The case failed to determine Lamont's right to refuse to answer on the basis of his status as a private citizen, because it was thrown out on the more technical issue.

Herbert Fuchs

The unusual case of a professor being fired after discussing Communist activities fully and naming his associates in the Party provided an odd twist to the academic freedom caseload this year.

Herbert Fuchs, a member of the Law Faculty of American University in Washington, D. C., testified last June before the Un-American Activities Committee. Then on July 10 the Washington Star broke a story about his admissions of former Communist Party membership.
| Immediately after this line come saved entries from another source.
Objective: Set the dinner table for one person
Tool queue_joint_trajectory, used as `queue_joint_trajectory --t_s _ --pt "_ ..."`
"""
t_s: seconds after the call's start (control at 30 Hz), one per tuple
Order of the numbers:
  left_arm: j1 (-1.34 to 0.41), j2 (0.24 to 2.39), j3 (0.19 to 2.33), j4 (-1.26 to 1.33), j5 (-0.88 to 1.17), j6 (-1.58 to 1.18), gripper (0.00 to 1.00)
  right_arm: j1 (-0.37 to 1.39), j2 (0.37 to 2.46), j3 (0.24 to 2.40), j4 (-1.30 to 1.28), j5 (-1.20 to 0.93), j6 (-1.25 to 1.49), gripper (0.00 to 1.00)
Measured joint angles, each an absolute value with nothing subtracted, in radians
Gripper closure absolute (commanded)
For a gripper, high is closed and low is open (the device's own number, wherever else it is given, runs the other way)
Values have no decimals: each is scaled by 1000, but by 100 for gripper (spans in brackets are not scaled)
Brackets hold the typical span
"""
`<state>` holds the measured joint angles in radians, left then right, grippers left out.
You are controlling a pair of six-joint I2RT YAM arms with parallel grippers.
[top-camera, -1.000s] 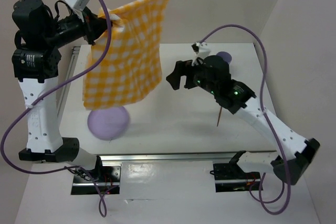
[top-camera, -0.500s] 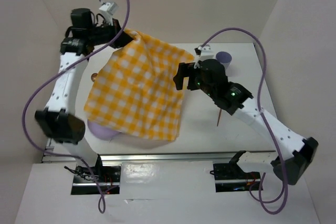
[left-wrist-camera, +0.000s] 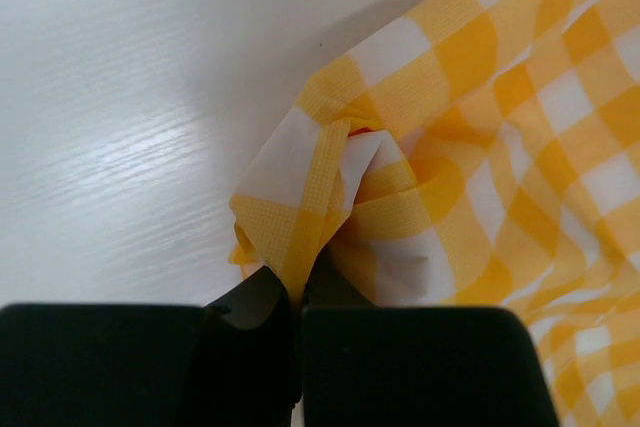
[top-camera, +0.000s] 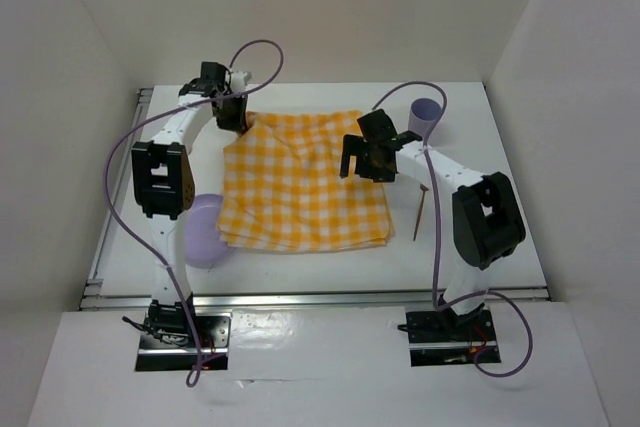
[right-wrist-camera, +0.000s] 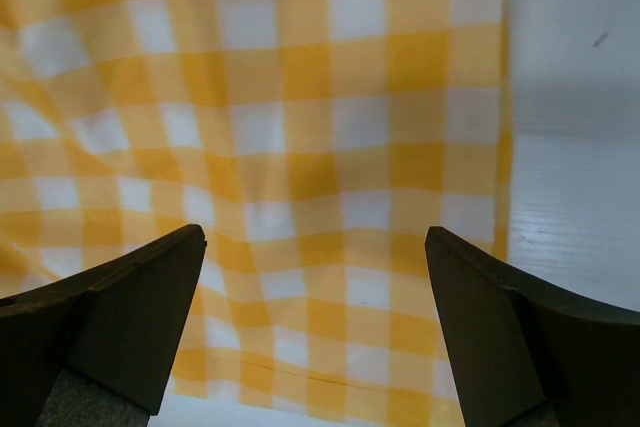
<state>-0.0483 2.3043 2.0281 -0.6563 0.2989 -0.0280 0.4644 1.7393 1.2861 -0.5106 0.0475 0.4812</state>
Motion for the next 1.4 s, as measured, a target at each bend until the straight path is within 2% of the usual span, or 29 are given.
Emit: queue_joint_trajectory --t_s 0.17,0.37,0.4,0.43,0.47,0.53,0.57,0.6,0.63,0.67,0.7,0.73,0.83,0.93,1.03,1.07,1.13,1.2,1.23,1.4 --pt "-94 2213 2027 -655 177 35 100 404 1812 1325 -560 49 492 1" --pt "-161 2208 2030 -653 65 96 88 297 1875 1325 -542 -15 432 1" --pt "-171 2212 2030 -653 52 102 84 287 1881 1316 -528 -24 424 1" --pt "-178 2217 2031 -653 41 105 69 283 1890 1311 -518 -32 417 1" --pt "-183 2222 2032 -653 31 111 60 285 1899 1306 -508 -43 412 1" --pt "-188 2245 2064 -669 7 104 38 294 1920 1303 -488 -57 405 8" --pt "-188 2264 2099 -686 -7 101 24 298 1932 1302 -478 -65 402 19" --pt "-186 2282 2135 -704 -21 95 0 300 1935 1302 -471 -65 401 25" --pt "-185 2293 2165 -718 -33 99 0 302 1936 1301 -463 -68 398 33" --pt "-185 2298 2192 -731 -45 96 0 302 1938 1301 -459 -68 396 46" --pt "-183 2298 2209 -741 -54 94 0 302 1940 1300 -459 -67 395 71" --pt "-181 2290 2221 -743 -70 93 0 300 1941 1299 -460 -65 404 80" --pt "-181 2242 2209 -747 -114 96 0 289 1932 1277 -448 -62 420 96" --pt "-198 2151 2138 -749 -137 107 0 269 1893 1238 -454 -54 411 100" --pt "-249 2065 2061 -778 -129 126 0 250 1862 1236 -493 -29 371 100" --pt "-276 2048 2038 -788 -117 131 0 246 1856 1240 -503 -22 355 96" --pt "-334 2029 1991 -806 -89 134 0 242 1847 1249 -520 -9 329 60" --pt "-392 2030 1935 -813 -85 135 0 242 1836 1253 -532 -4 298 35" --pt "-416 2038 1914 -818 -86 136 0 242 1832 1256 -540 -5 287 30" --pt "-433 2152 1937 -858 -131 127 0 242 1806 1270 -563 -12 271 21"
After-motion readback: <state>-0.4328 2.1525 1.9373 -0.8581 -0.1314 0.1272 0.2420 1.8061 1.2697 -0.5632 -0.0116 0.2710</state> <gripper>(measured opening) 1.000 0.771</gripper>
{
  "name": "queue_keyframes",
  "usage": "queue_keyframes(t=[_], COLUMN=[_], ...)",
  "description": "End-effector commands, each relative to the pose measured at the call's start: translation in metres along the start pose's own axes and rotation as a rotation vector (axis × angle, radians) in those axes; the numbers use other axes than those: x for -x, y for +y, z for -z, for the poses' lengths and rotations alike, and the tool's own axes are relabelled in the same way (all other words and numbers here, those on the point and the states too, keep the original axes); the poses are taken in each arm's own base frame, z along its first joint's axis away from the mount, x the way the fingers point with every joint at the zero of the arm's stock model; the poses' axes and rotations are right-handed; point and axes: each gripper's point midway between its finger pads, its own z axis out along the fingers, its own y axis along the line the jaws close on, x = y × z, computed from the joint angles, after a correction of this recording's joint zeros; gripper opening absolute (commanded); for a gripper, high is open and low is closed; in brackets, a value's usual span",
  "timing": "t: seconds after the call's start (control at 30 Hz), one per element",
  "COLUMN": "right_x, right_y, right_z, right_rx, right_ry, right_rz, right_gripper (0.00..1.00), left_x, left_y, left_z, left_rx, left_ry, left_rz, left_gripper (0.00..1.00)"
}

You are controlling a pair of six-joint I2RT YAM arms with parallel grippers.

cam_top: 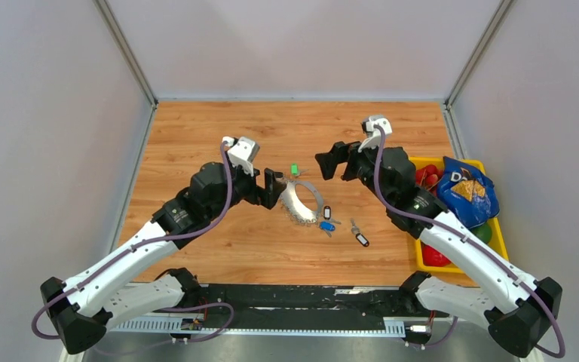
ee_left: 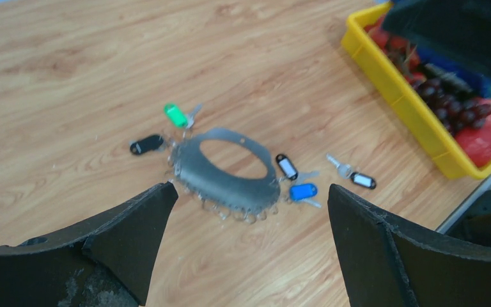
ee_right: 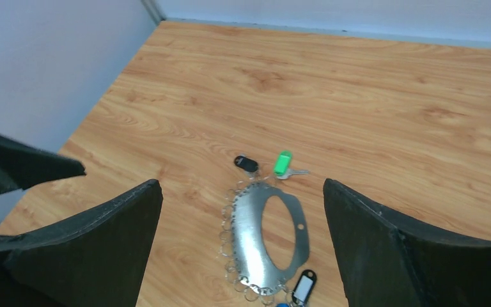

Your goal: Put the keys on the keyring

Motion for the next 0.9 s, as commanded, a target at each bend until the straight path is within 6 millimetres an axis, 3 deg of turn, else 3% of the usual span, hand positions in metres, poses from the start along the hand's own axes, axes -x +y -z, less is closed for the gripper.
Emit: queue_keyframes(t=[0.0, 0.07, 0.17, 0.33, 0.5, 0.63, 0.77, 0.87], right_x=[-0.01, -0.026, -0.05, -0.103, -0.156, -0.194, -0.221, -0.228], right_y=[-0.043, -0.047, -0.031, -0.02, 0.014, 0.035, 0.031, 0.028], right_z=[0.017, 0.022, 0.026, 0.029, 0.037, 0.042, 0.041, 0.038], right_rx=[-0.224, -0.237, -0.113, -0.066, -0.011, -0.013, -0.101, -0.147], right_ry=[-0.004, 0.035, 0.114, 0.286, 0.429, 0.517, 0.547, 0.527], right_rz=[-0.022, -0.041, -0.014, -0.105, -0.13, -0.122, -0.131, -0.158], right_gripper=[1.0, 1.0, 1.0, 0.95, 0.88, 0.73, 0.55, 0.45], left_x=[-0.028, -0.036, -0.047, -0.065, -0.077, -0.084, -0.086, -0.089], left_y=[0.024, 0.031, 0.033, 0.026, 0.029, 0.033, 0.035, 0.034], left_z=[0.006, 0.008, 0.007, 0.007, 0.012, 0.016, 0.02, 0.023], left_rx=[0.143, 0.179, 0.185, 0.141, 0.143, 0.172, 0.178, 0.167], left_ry=[0.037, 0.053, 0.071, 0.073, 0.07, 0.094, 0.093, 0.091], left_rz=[0.0, 0.023, 0.047, 0.108, 0.151, 0.161, 0.168, 0.169], left_gripper=[1.0, 1.0, 1.0, 1.0, 1.0, 1.0, 1.0, 1.0])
Hurst R. Anderson, president of the institution, praised his cooperation, and said that Fuchs "is known in our Washington College of Law as an intelligent, loyal, and devoted teacher. He made a serious mistake in the past, which he has recognized and declared. The American University therefore would support his right as a citizen to pursue his chosen duties."

On July 15, Fuchs named 44 former associates in an executive session of the committee. Then, suddenly, on July 16, he was told to apply for leave with pay, which he did. On October 29 he was told to extend his application throughout the full term of his appointment, or through this June. He was also told at this time that he would not be reappointed.

University Never Explicit

American University was never explicit about its reasons for firing him. After probing from the American Civil Liberties Union, Anderson in January suggested that Fuchs lacked sympathy with the objectives of the institution, which came under Methodist control a few years ago. Despite repeated questioning, however, he did not state criteria of religious acceptability, and the ACLU protested this lack of standard, charging a lack of academic due process in his suspension.

Several camps not accustomed to supporting fired professors also joined Fuchs' defenders. The National Review and Representative Francis E. Walter (D-Penn.), chairman of the Un-American Activities Committee, both attacked the firing, and Robert Morris, counsel to the Senate Internal Security subcommittee, said that it might result in increased reluctance to testify at investigations of Communism.